Этот ответ содержит решения, использующие стандартную библиотеку Python для трех различных сценариев.


Скользящее среднее с itertools.accumulate

Это решение Python 3.2+ с эффективным использованием памяти, вычисляющее скользящее среднее по многократным значениям путем использования itertools.accumulate.

>>> from itertools import accumulate
>>> values = range(100)

Обратите внимание, что values может быть любая итерация, включая генераторы или любой другой объект, который создает значения на лету.

Сначала лениво построим накопленную сумму значений.

>>> cumu_sum = accumulate(value_stream)

Далее enumerateкумулятивную сумму (начиная с 1) и построение генератора, который выдает долю накопленных значений и текущий индекс перечисления.

>>> rolling_avg = (accu/i for i, accu in enumerate(cumu_sum, 1))

Вы можете выдавать, means = list(rolling_avg)если вам нужны все значения в памяти одновременно или вызывать nextпошагово.
(Конечно, вы можете также перебирать rolling_avgс forпетлей, которая будет вызывать nextнеявно.)

>>> next(rolling_avg) # 0/1
>>> 0.0
>>> next(rolling_avg) # (0 + 1)/2
>>> 0.5
>>> next(rolling_avg) # (0 + 1 + 2)/3
>>> 1.0

Это решение можно записать в виде функции следующим образом.

from itertools import accumulate

def rolling_avg(iterable):
    cumu_sum = accumulate(iterable)
    yield from (accu/i for i, accu in enumerate(cumu_sum, 1))
    

Сопрограммный , к которому вы можете отправить значение в любое время

Эта сопрограмма использует значения, которые вы ей отправляете, и хранит скользящее среднее от значений, которые вы видели до сих пор.

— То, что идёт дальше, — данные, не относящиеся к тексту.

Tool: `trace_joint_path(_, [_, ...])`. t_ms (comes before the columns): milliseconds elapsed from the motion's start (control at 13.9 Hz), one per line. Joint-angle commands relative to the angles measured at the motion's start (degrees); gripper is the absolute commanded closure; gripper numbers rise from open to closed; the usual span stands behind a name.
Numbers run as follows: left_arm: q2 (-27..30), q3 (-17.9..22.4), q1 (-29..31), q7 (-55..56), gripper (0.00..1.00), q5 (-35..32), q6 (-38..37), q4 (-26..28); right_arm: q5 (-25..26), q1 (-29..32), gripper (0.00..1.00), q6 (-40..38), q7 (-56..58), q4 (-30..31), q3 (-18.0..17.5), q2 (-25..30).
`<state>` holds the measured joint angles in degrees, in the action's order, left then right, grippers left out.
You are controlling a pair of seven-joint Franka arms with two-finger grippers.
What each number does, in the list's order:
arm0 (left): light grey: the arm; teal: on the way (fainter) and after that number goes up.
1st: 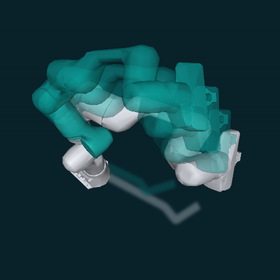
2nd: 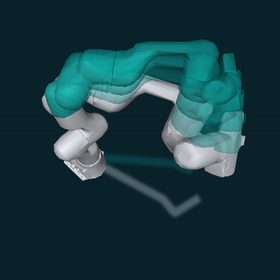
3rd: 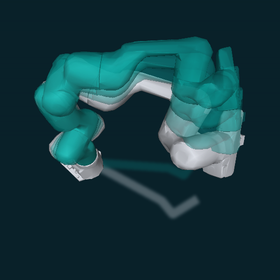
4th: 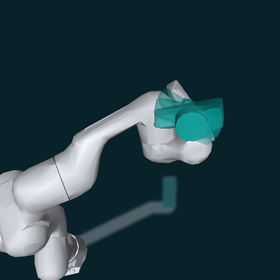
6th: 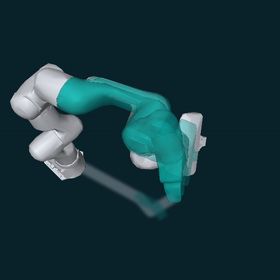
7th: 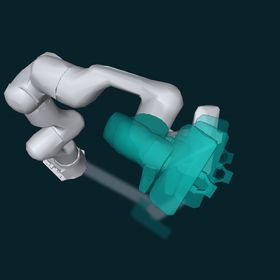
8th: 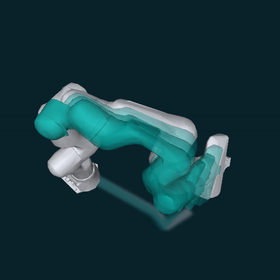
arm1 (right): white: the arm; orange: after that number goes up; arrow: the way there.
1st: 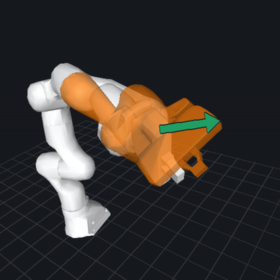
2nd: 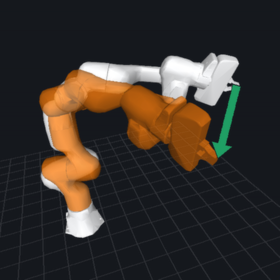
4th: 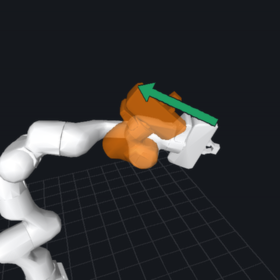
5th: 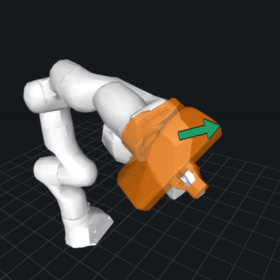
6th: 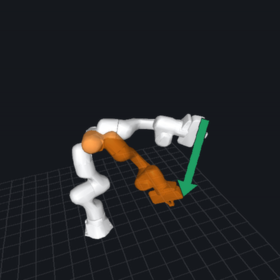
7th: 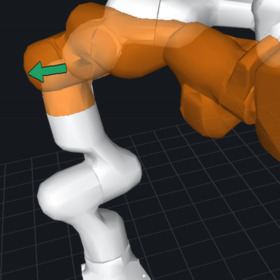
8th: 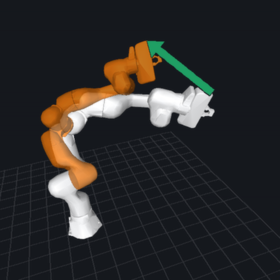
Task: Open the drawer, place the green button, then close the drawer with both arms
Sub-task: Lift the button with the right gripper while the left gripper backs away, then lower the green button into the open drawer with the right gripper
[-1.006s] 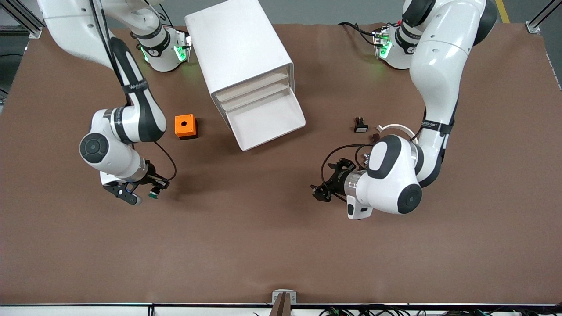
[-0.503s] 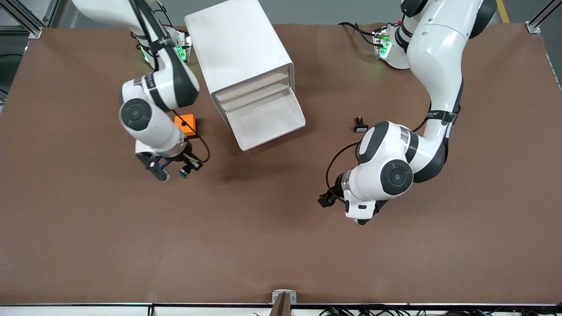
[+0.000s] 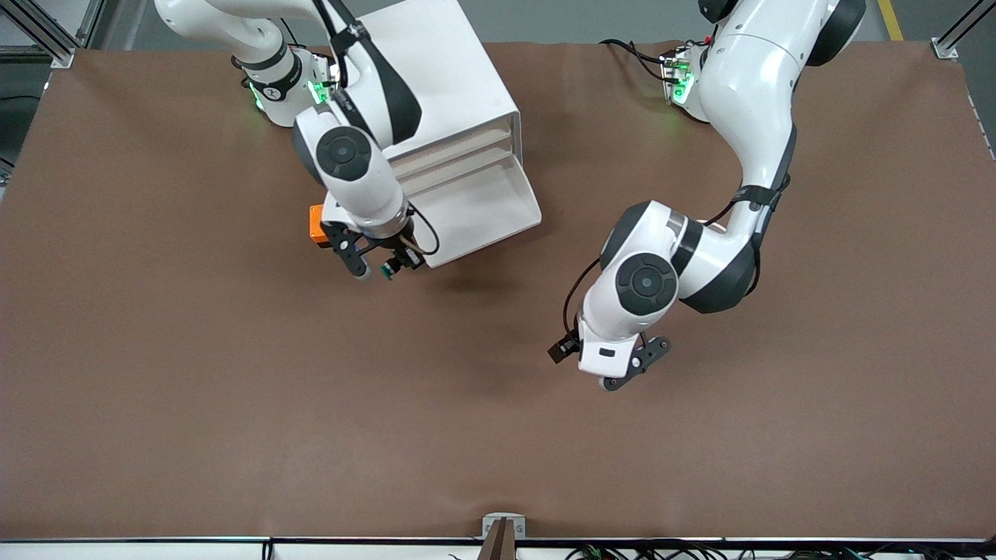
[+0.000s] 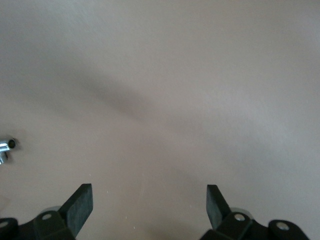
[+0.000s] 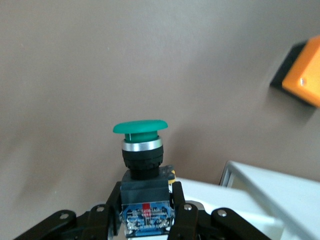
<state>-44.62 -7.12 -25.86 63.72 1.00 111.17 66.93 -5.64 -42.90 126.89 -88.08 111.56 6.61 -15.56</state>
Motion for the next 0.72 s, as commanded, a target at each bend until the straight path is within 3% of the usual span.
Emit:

Это полезно, когда у вас нет итерируемых значений, но вы хотите получить значения, которые будут усредняться по одному в разное время на протяжении всей жизни вашей программы.

def rolling_avg_coro():
    i = 0
    total = 0.0
    avg = None

    while True:
        next_value = yield avg
        i += 1
        total += next_value
        avg = total/i
        

Сопрограмма работает так:

>>> averager = rolling_avg_coro() # instantiate coroutine
>>> next(averager) # get coroutine going (this is called priming)
>>>
>>> averager.send(5) # 5/1
>>> 5.0
>>> averager.send(3) # (5 + 3)/2
>>> 4.0
>>> print('doing something else...')
doing something else...
>>> averager.send(13) # (5 + 3 + 13)/3
>>> 7.0

Вычисление среднего по скользящему окну размера N

Эта функция-генератор принимает итеративный размер окна N и выдает среднее значение по текущим значениям внутри окна. Он использует структуру данных deque, похожую на список, но оптимизированную для быстрых изменений ( pop, append) на обеих конечных точках .

from collections import deque
from itertools import islice

def sliding_avg(iterable, N):        
    it = iter(iterable)
    window = deque(islice(it, N))        
    num_vals = len(window)

    if num_vals < N:
        msg = 'window size {} exceeds total number of values {}'
        raise ValueError(msg.format(N, num_vals))

    N = float(N) # force floating point division if using Python 2
    s = sum(window)
    
    while True:
        yield s/N
        try:
            nxt = next(it)
        except StopIteration:
            break
        s = s - window.popleft() + nxt
        window.append(nxt)
        

Вот функция в действии:

>>> values = range(100)
>>> N = 5
>>> window_avg = sliding_avg(values, N)
>>> 
>>> next(window_avg) # (0 + 1 + 2 + 3 + 4)/5
>>> 2.0
>>> next(window_avg) # (1 + 2 + 3 + 4 + 5)/5
>>> 3.0
>>> next(window_avg) # (2 + 3 + 4 + 5 + 6)/5
>>> 4.0

5

Немного опоздал на вечеринку, но я сделал свою маленькую функцию, которая НЕ обматывает концы или площадки нулями, которые затем используются для определения среднего значения. Еще одно преимущество заключается в том, что он также повторно дискретизирует сигнал в линейно разнесенных точках. Настройте код по желанию, чтобы получить другие функции.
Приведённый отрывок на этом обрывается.